In these settings VCT clients interact individually with counseling staff. After the VCT
session is over, however, many individual VCT clients return to partners in couple
relationships. Despite their non-involvement in pre-test decision making, these absent
partners can importantly affect the decisions that VCT clients make: to accept or refuse
HIV testing, to return or not for test results and post-test counseling, to disclose test
decisions and test results, and for women who find that they are infected with HIV, or to
enroll where available, in short course antiretroviral therapies, to prevent mother-to-child
transmission of HIV infection (MTCT).
Partners also affect VCT clients ability to follow through on intentions and decisions

made during VCT sessions. Effective protective action against HIV/STD infection within
couple relationships requires communication, agreement, and cooperation between
couple members. The obstacles to carrying out intended protective actions can be
particularly daunting for women in couple relationships. The responses that women
encounter to their prevention efforts with male partners may vary from silence
(indifferent to cool), to resistance and non-cooperation, to threats and physical violence.

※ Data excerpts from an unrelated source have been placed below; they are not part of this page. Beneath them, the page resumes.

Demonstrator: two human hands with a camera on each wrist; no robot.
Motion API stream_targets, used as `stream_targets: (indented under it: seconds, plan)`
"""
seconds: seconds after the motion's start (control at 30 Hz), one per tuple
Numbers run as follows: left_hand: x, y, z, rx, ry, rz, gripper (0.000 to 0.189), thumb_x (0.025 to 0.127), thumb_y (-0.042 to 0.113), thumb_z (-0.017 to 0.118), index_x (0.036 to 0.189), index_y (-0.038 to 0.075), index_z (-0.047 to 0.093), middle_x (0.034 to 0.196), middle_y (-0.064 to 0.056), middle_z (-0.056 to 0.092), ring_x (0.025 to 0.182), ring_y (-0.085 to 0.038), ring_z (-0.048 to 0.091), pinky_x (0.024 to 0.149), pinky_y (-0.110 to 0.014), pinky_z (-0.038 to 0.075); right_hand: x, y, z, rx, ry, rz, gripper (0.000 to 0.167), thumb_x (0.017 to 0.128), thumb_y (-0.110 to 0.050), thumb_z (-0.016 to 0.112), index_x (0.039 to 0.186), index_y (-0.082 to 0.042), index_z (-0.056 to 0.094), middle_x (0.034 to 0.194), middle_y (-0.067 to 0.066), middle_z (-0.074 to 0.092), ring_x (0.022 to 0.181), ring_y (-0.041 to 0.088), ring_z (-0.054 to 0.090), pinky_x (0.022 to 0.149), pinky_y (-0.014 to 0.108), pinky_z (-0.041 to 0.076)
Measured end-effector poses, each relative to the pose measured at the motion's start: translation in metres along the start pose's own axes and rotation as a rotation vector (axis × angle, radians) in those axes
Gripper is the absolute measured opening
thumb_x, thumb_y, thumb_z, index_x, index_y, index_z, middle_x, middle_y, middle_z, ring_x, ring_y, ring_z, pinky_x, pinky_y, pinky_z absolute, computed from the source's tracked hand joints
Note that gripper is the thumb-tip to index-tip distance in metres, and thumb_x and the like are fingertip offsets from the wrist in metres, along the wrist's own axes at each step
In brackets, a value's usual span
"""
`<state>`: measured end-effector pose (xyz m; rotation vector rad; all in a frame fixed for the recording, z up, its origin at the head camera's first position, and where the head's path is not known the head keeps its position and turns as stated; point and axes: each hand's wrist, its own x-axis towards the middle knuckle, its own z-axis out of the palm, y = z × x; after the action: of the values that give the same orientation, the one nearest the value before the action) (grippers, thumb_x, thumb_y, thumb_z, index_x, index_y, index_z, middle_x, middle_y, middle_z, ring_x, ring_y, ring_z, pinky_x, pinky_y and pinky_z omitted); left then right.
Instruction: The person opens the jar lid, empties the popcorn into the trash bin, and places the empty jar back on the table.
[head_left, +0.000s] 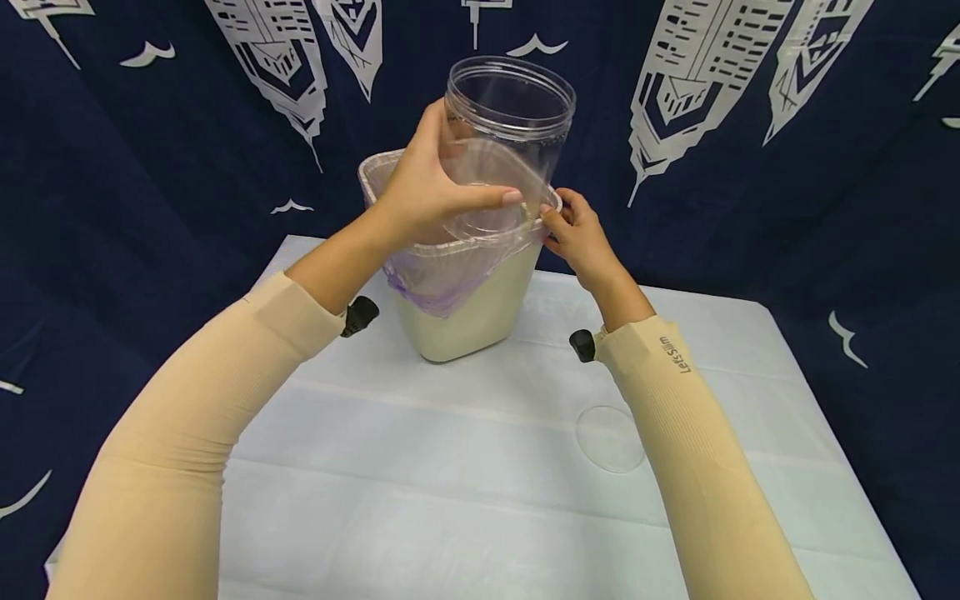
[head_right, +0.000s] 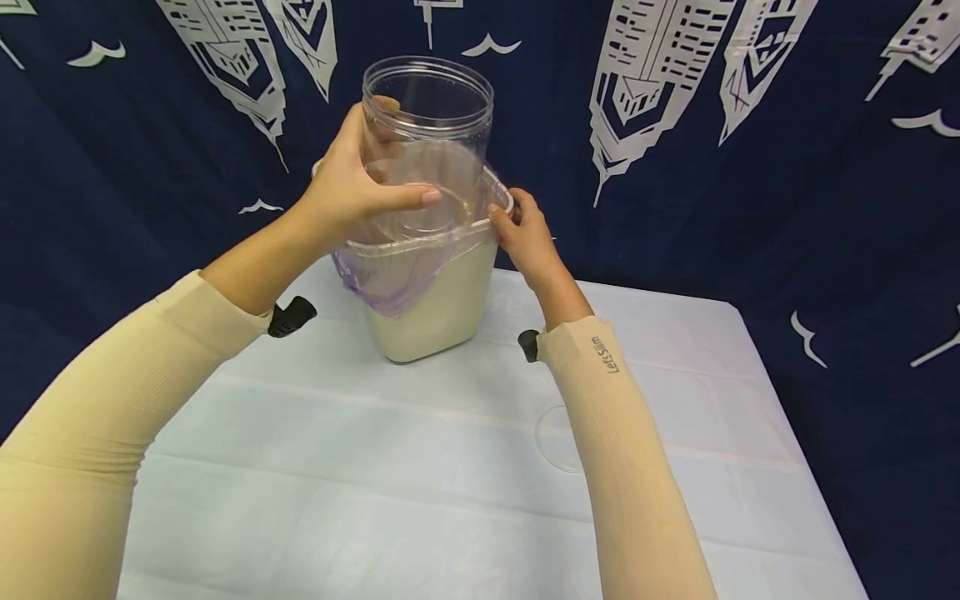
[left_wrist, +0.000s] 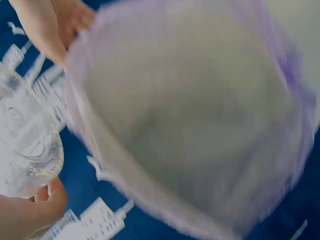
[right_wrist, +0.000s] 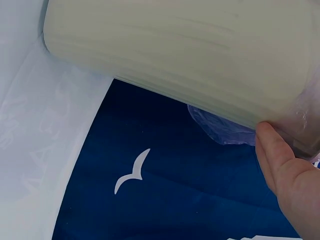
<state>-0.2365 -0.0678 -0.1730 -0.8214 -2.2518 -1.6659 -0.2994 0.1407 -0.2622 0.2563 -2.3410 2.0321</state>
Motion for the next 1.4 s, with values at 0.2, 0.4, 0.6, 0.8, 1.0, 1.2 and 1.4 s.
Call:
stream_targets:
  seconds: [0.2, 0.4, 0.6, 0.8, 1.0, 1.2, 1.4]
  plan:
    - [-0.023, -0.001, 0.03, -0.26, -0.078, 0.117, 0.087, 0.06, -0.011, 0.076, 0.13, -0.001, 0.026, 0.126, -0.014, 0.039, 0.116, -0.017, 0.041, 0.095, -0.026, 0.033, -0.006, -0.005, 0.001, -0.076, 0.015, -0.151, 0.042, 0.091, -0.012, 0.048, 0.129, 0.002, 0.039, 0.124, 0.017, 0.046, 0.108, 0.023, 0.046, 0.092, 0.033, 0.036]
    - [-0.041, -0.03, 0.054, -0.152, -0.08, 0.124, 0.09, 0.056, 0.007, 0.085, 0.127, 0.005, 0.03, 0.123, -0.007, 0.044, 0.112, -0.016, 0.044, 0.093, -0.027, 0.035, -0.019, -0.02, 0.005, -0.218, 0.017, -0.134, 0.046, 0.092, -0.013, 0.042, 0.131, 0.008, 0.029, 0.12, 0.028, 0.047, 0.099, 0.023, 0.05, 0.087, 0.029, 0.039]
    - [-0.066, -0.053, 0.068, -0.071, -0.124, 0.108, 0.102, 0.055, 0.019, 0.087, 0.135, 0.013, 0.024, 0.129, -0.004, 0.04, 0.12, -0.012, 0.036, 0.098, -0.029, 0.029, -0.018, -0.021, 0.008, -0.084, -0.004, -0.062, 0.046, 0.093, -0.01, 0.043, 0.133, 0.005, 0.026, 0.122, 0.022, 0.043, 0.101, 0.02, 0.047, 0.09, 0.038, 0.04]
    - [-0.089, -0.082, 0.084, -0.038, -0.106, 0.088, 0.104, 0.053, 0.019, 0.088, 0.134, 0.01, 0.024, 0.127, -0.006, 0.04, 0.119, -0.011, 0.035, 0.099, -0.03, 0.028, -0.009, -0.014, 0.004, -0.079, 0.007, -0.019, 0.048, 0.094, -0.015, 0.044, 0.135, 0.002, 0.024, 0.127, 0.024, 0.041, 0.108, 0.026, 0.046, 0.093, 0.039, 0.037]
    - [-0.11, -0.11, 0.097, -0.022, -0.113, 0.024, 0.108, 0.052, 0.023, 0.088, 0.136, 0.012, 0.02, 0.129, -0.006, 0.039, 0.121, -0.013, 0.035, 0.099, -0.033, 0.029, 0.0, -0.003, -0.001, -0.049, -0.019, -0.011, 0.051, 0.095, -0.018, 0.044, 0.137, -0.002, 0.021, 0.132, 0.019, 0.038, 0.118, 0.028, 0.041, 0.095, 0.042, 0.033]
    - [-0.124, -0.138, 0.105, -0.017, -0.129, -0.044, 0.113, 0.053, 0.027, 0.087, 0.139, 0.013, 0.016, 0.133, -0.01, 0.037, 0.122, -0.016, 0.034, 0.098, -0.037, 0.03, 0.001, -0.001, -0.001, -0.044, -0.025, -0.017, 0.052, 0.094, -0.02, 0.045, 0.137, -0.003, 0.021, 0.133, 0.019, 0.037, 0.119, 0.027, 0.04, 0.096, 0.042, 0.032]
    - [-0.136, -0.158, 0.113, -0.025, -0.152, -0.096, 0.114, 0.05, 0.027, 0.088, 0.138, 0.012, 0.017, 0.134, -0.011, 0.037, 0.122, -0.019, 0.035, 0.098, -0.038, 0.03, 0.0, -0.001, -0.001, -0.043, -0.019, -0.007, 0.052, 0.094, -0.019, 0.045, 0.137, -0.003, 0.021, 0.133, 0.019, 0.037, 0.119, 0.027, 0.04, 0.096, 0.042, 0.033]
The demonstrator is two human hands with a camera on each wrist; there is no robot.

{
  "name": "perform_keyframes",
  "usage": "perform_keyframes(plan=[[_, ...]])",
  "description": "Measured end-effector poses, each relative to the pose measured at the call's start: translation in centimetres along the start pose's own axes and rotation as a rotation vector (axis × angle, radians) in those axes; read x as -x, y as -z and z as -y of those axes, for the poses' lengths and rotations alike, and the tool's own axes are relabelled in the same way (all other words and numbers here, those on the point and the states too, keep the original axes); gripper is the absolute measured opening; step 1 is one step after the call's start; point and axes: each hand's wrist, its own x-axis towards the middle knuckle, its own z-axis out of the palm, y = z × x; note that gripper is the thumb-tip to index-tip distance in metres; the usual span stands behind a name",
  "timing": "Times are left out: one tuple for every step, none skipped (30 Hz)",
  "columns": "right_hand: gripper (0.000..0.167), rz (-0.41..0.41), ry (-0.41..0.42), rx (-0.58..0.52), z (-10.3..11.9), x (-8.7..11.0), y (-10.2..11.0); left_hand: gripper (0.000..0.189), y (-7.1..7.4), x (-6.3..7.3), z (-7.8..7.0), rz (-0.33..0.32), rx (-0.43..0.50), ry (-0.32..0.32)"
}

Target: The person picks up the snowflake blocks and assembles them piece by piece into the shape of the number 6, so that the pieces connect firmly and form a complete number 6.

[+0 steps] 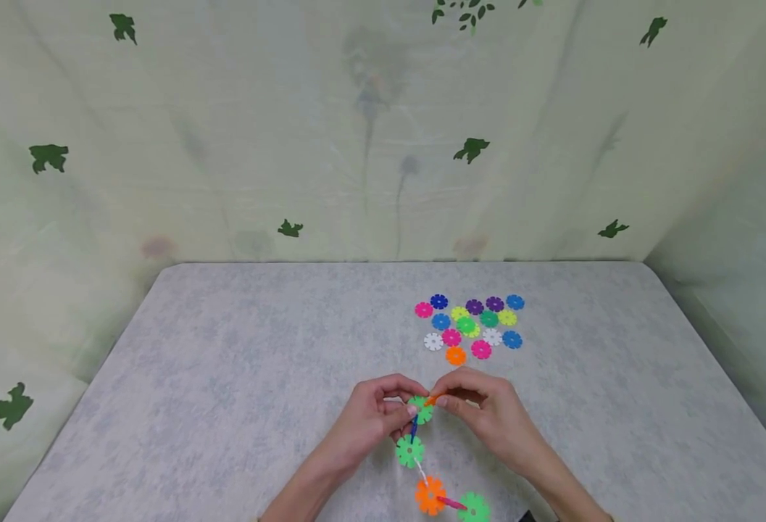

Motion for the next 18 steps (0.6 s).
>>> perform_keyframes(plan=[[0.013,0.004,-0.002,-0.010,0.0,0.0,0.0,0.020,0.0,0.0,0.0,-0.001,0.002,0.000],[0.012,0.009,-0.003,-0.024,-0.1,0.0,0.0,0.020,0.0,0.0,0.0,-0.001,0.006,0.003],[0.012,0.016,-0.003,-0.040,-0.2,0.0,0.1,0.022,0.0,0.1,-0.1,0.002,0.012,0.006],[0.012,0.023,-0.004,-0.059,-0.2,0.1,0.1,0.023,0.0,0.1,-0.1,0.005,0.017,0.010],[0.013,0.028,-0.008,-0.072,-0.3,0.1,0.2,0.024,0.0,0.1,-0.1,0.009,0.023,0.014],[0.015,0.036,-0.011,-0.093,-0.3,0.1,0.3,0.026,0.0,0.2,-0.1,0.012,0.022,0.015],[0.017,0.046,-0.015,-0.116,-0.3,0.1,0.5,0.027,0.1,0.2,-0.1,0.010,0.017,0.016],[0.020,0.055,-0.020,-0.134,-0.3,0.1,0.7,0.028,0.1,0.2,-0.1,0.008,0.011,0.015],[0.023,0.063,-0.027,-0.149,-0.2,0.1,0.9,0.028,0.2,0.2,-0.1,0.003,0.004,0.011],[0.026,0.068,-0.037,-0.154,-0.2,0.1,1.2,0.028,0.3,0.3,-0.1,-0.005,-0.006,0.009],[0.028,0.072,-0.047,-0.151,-0.2,0.0,1.6,0.028,0.3,0.2,-0.1,-0.014,-0.015,0.006],[0.031,0.075,-0.058,-0.150,-0.2,-0.1,1.9,0.028,0.4,0.2,-0.1,-0.022,-0.022,0.003],[0.032,0.074,-0.067,-0.129,-0.3,-0.2,2.3,0.028,0.4,0.2,-0.1,-0.028,-0.022,0.002],[0.032,0.070,-0.078,-0.101,-0.4,-0.3,2.8,0.027,0.4,0.1,-0.1,-0.029,-0.020,-0.001],[0.032,0.065,-0.090,-0.063,-0.6,-0.4,3.2,0.027,0.4,0.1,-0.1,-0.030,-0.018,0.000],[0.031,0.060,-0.101,-0.020,-0.8,-0.5,3.8,0.027,0.4,0.0,-0.1,-0.031,-0.016,0.000],[0.031,0.056,-0.112,0.024,-1.0,-0.6,4.3,0.027,0.3,0.0,-0.1,-0.033,-0.014,0.001],[0.031,0.051,-0.124,0.073,-1.3,-0.8,4.9,0.026,0.3,-0.1,-0.1,-0.036,-0.013,0.001]])
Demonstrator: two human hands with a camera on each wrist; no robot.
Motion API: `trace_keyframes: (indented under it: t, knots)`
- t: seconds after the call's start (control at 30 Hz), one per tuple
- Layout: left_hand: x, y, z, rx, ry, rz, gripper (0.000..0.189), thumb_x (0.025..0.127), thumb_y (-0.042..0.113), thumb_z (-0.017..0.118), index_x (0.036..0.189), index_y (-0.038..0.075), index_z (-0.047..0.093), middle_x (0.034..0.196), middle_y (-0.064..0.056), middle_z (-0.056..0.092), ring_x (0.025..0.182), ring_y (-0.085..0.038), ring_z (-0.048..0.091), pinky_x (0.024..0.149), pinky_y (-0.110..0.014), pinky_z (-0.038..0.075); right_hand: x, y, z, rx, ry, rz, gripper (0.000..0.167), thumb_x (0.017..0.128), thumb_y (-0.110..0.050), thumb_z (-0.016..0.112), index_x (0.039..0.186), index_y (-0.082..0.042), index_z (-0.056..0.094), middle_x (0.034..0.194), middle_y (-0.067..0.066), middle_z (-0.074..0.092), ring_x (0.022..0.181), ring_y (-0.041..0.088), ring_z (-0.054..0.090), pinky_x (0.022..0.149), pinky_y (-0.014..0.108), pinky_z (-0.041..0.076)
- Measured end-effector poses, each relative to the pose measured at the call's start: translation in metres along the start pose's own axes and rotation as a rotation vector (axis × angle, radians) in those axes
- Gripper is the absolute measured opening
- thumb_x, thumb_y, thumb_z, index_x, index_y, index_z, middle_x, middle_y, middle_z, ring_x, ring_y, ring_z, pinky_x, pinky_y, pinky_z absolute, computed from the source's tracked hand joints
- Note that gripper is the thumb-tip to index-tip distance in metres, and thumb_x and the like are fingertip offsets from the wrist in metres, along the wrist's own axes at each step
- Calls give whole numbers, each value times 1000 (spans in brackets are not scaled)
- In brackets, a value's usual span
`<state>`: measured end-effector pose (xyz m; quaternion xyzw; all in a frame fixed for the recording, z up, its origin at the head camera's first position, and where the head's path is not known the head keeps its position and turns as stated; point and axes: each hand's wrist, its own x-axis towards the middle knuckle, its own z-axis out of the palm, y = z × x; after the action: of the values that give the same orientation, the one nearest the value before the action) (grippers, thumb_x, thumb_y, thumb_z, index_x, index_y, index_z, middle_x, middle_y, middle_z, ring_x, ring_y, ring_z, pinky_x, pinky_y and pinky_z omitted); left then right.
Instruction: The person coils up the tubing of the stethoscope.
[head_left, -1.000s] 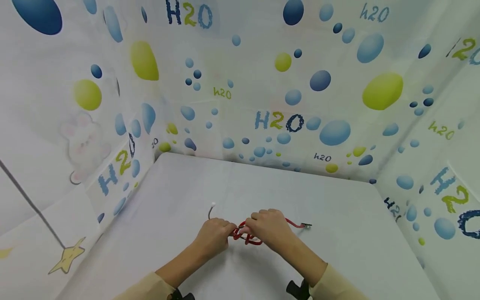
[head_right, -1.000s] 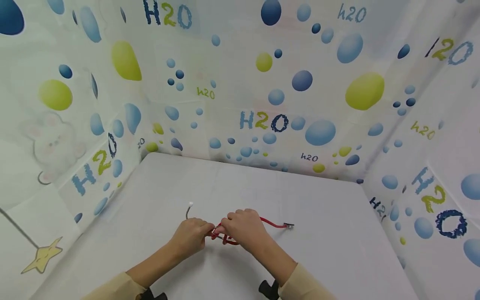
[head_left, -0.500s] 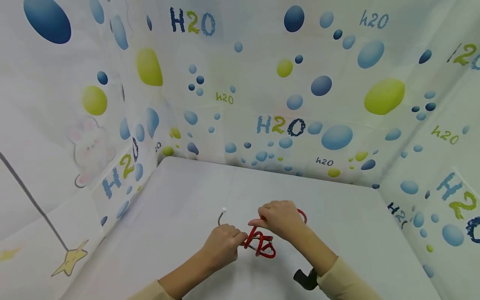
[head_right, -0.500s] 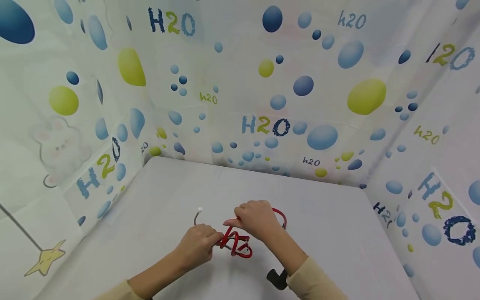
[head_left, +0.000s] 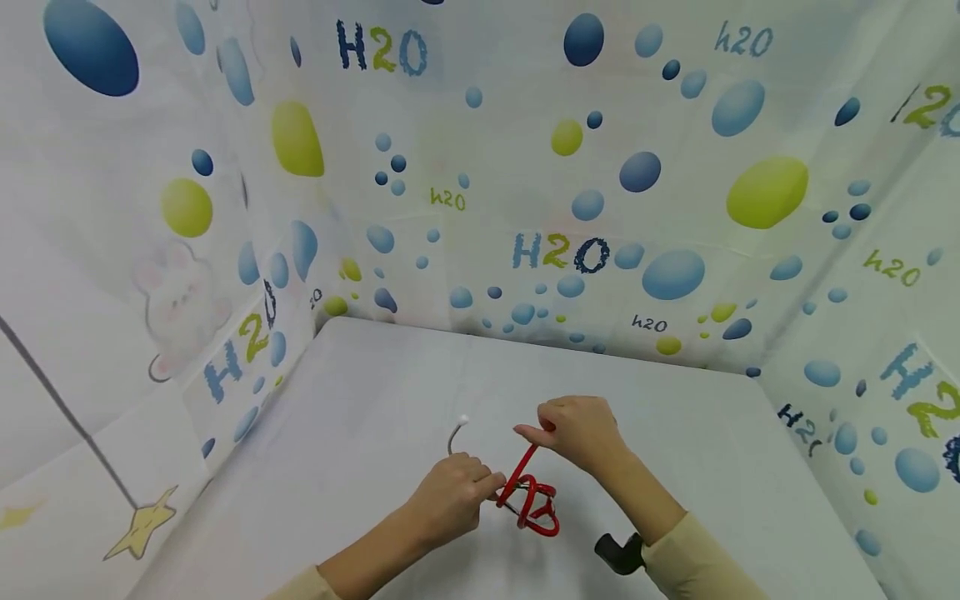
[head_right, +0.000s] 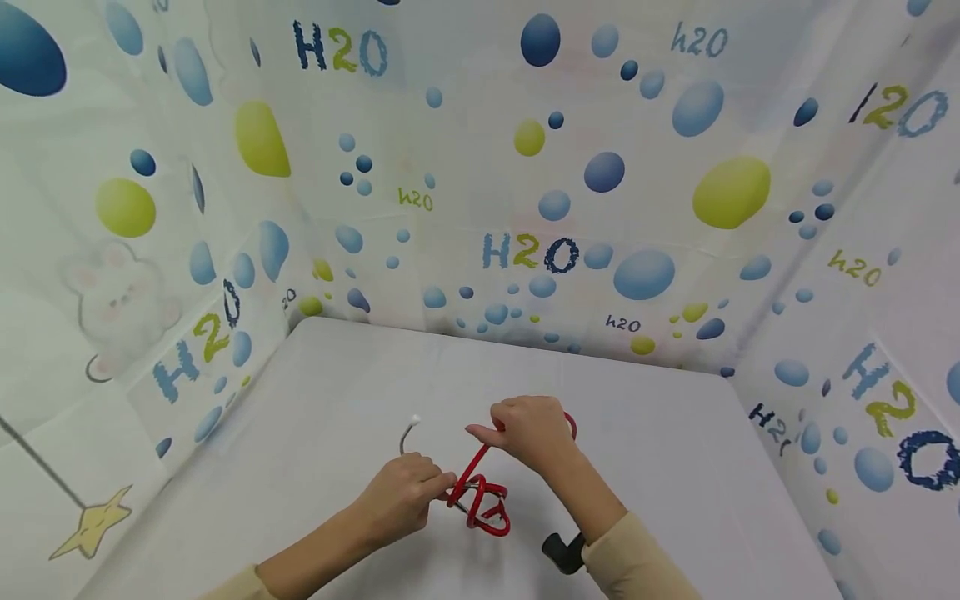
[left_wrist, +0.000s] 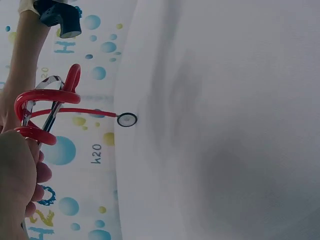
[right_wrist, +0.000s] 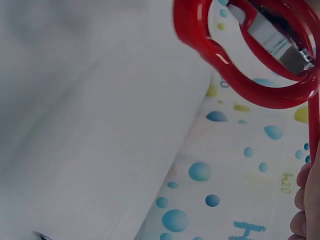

Very little is known about the socio- sexual lives of couples in sub-Saharan Africa after
one or both members has been tested for HIV.
The unsatisfactory picture we have of how VCT clients and their partners carry out
HIV/STD risk management may result from a methodological bias of VCT programs and
studies that rely too much on individual VCT clients, particularly women, as sources of
information about both their own and their partners reasoning and actions.